今回の学習会では、主に次の点が議論となりました。すなわち、①日本における、近年みられる労働市場の規制緩和の動き、②日本における、労働問題について裁判所の利用件数の少なさ、などでした。

まず、①については、労働者派遣法(1985年制定)などに象徴されるように、使用者側の意向のみを反映させるような動きが見られます。その動きは、一部の労働者には利点もあるかもしれませんが、総じて、労働者側にその弊害が生じているのが、実態ではないでしょうか。使用者側は労働者の雇用を維持するという“責任”を放棄して、利潤追及のみに邁進しているのは、それが使用者側のある種の「宿命」だとしても、好ましいものとはいえないでしょう。

また、②については、労働問題について裁判所の判断を仰ぐことが労働者側にとって依然として壁が高く難しいという現状があります。労働審判制度の導入などで一応の改善もみられるのかもしれませんが、労働組合の形骸化・弱体化が進むなかで、労働者が泣き寝入りをしないための制度設計が求められます。

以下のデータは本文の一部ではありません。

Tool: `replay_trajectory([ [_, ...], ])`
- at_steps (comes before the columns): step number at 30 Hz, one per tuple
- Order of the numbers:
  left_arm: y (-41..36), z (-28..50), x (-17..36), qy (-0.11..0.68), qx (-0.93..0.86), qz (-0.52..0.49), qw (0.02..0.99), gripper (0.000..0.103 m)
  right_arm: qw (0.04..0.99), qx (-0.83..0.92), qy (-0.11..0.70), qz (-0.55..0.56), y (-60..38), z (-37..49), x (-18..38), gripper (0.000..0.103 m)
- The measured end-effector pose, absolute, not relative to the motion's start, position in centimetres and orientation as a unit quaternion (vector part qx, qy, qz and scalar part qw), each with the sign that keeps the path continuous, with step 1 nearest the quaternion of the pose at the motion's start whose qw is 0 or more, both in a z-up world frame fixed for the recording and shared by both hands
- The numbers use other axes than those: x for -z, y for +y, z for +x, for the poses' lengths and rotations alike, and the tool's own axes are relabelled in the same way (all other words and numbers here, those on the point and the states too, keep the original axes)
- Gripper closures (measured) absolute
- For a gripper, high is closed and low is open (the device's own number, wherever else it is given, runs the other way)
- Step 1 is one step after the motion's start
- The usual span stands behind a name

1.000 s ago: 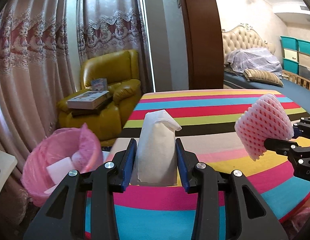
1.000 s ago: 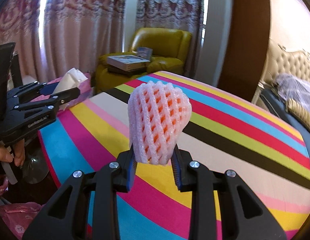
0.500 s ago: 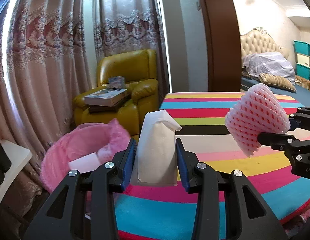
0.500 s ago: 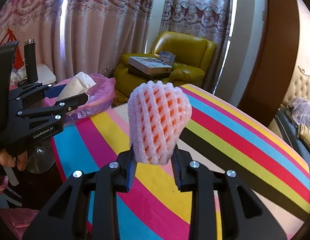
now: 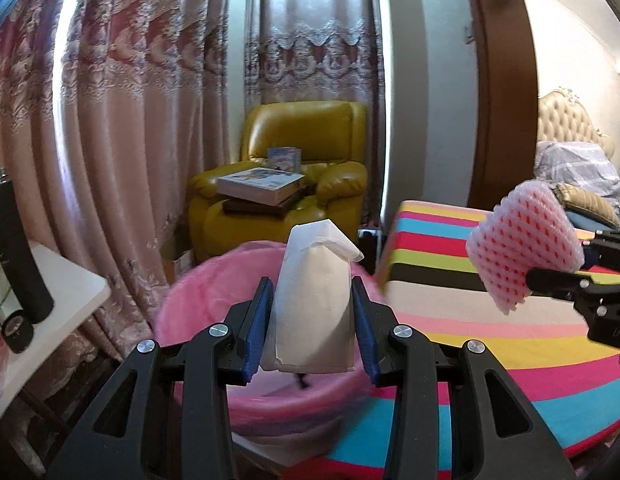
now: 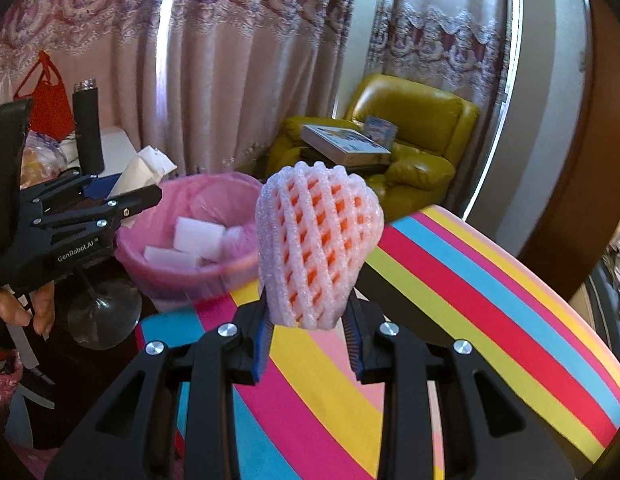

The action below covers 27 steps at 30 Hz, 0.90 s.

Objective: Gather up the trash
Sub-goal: 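Carry the tissue packet and net sleeve over the pink bin and open both grippers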

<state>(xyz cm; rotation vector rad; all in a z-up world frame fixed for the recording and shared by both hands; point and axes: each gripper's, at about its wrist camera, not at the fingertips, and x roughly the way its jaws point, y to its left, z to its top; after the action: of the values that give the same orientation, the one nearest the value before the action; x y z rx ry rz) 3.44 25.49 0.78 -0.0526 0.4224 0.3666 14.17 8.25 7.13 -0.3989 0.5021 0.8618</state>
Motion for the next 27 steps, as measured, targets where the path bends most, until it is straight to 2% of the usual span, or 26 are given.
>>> replay_trajectory([
  [13, 31.5, 2.7, -0.9, 0.207, -0.221, -0.064, 0.951, 0.066, 0.835, -0.456, 0.225, -0.209, 17.8, 14.8, -8.2, 0.072],
  [27, 32.8, 5.0, 0.5, 0.223, -0.221, -0.091, 0.945, 0.066, 0.824, -0.477, 0.224, -0.209, 24.6, 18.8, -8.6, 0.068],
])
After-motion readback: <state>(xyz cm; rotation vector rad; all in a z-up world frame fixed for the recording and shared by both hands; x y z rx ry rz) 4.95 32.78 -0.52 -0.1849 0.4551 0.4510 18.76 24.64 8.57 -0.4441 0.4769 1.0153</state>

生涯にわたっていくつもの職を転々とする欧米型の雇用形態と、一生涯同じ会社を勤めあげる長期雇用慣行が特徴の日本型の雇用形態とがよく比較対照されます。自由さのある代わりに自己責任の強い欧米型のほうが望ましいとされますが、しかし、当の欧米人も「就職するならば長期雇用のほうがより望ましい」と答えるという話も耳にします(ある種、当たり前の話ですが)。「どちらが良くて、どちらが悪い」という話ではないのでしょう。

労働法のそもそもの目的は、使用者側に対して労働者側が経済的など様々な点で不利な立場にあるという、力関係の非対称を是正することにあります。「労働法は不要であり、民法だけで対処可能だ」という、使用者側からの発言も近年話題となっています。しかし、19世紀から今世紀に至る、脈々と受け継がれ発展してきた労働法の成果を安易に手離すことは、労働者にとって大きな損失となると私は考えます。労働法の”無効化”が進もうとしている現在、マスコミ報道などを通じて、これらの動きを注視していきたいです。